— Task prompt —
Return the data below exactly, please, but drop the pictures.
--- Provided data ---
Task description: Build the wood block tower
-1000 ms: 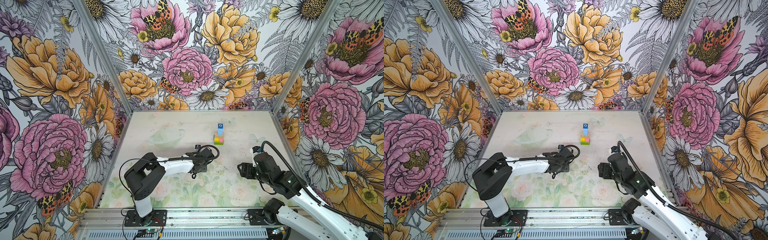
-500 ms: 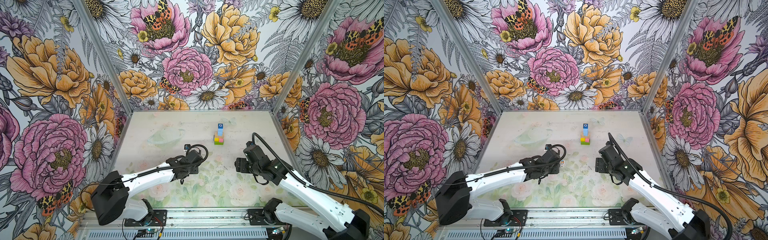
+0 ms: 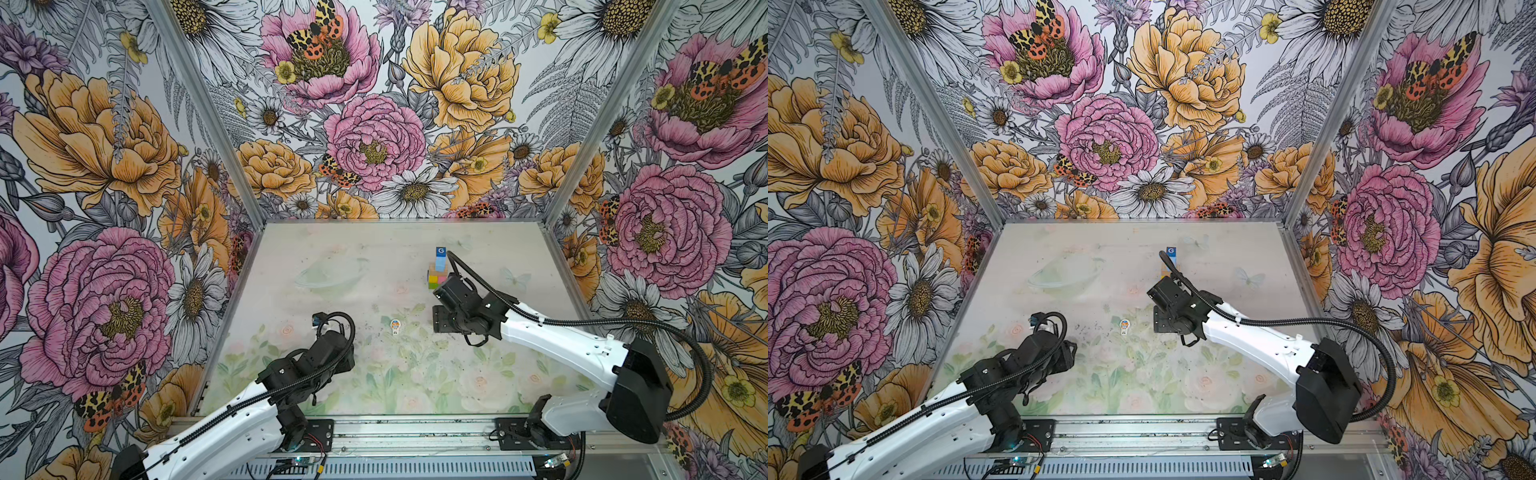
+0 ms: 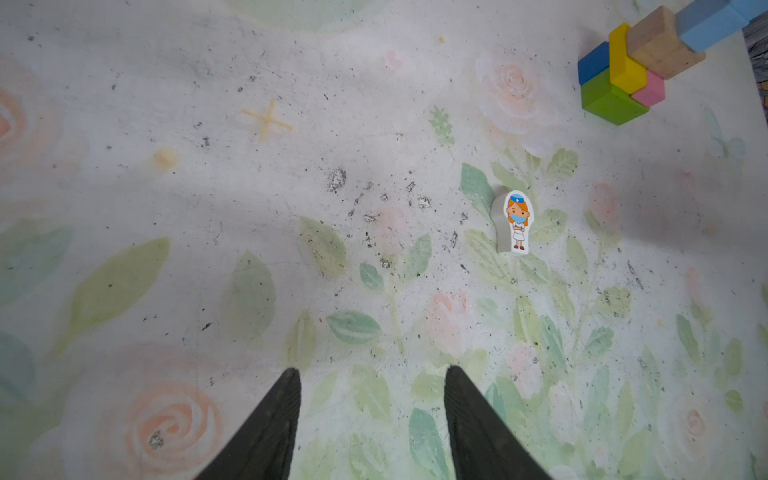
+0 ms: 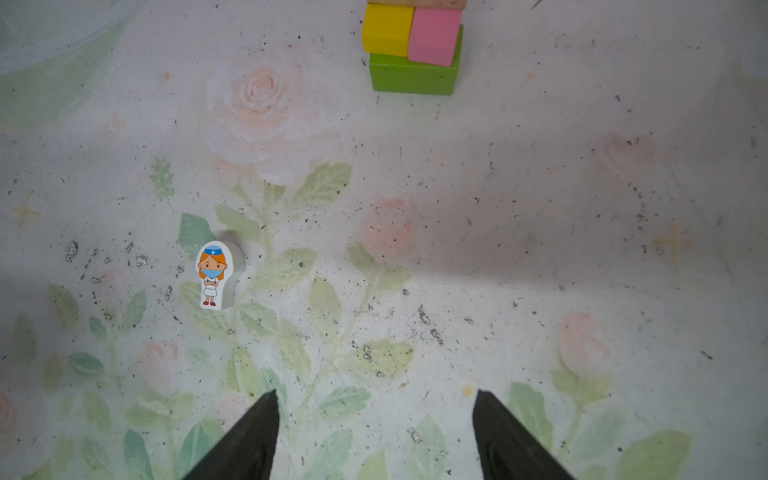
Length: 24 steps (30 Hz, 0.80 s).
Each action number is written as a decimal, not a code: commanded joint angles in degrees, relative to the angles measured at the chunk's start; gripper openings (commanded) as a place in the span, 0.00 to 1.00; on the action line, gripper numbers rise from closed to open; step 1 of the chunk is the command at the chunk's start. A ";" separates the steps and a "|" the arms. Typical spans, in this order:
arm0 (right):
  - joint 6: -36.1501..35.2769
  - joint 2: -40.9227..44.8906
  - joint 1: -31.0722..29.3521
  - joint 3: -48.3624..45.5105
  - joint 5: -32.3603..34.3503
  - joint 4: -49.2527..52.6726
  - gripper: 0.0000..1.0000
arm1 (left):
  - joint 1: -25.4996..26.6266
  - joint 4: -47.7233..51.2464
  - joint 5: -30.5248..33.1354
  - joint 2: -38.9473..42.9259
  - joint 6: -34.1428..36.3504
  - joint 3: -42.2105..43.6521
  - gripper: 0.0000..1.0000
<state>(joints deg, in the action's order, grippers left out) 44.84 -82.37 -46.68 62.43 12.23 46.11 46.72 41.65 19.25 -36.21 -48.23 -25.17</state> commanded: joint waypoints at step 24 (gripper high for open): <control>1.01 -26.91 -3.58 21.11 -3.17 -1.54 0.70 | 1.19 3.14 -5.92 18.58 -0.18 -2.42 0.95</control>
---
— Response to the task —
Task description: Build the wood block tower
-1000 ms: 
-500 ms: 
+0 ms: 
+0 ms: 
+0 ms: 
Length: 24 steps (30 Hz, 0.80 s).
Each action number is written as a decimal, not a code: commanded joint angles in degrees, relative to the angles measured at the chunk's start; gripper openings (commanded) as a place in the span, 0.00 to 1.00; on the action line, gripper numbers rise from closed to open; step 1 of the chunk is the command at the chunk's start. A ";" separates the steps and a "|" the arms. Typical spans, in this order:
arm0 (right):
  - joint 6: -36.1501..35.2769
  - joint 2: -40.9227..44.8906
  - joint 1: -31.0722..29.3521
  - joint 3: -48.3624..45.5105
  - joint 5: -32.3603..34.3503
  - joint 4: -49.2527..52.6726
  - gripper: 0.0000..1.0000
arm1 (left):
  - joint 1: -25.4996..26.6266
  - joint 4: -47.7233..51.2464
  - joint 5: -30.5248..33.1354
  - joint 2: -38.9473..42.9259
  - joint 6: -34.1428..36.3504
  - joint 3: -42.2105..43.6521
  - gripper: 0.0000..1.0000
<state>(joints deg, in the action's order, grippers left out) 44.84 -82.37 -46.68 62.43 12.23 46.11 46.72 41.65 19.25 -36.21 -48.23 -25.17</state> commanded: joint waypoints at step 24 (gripper high for open): <control>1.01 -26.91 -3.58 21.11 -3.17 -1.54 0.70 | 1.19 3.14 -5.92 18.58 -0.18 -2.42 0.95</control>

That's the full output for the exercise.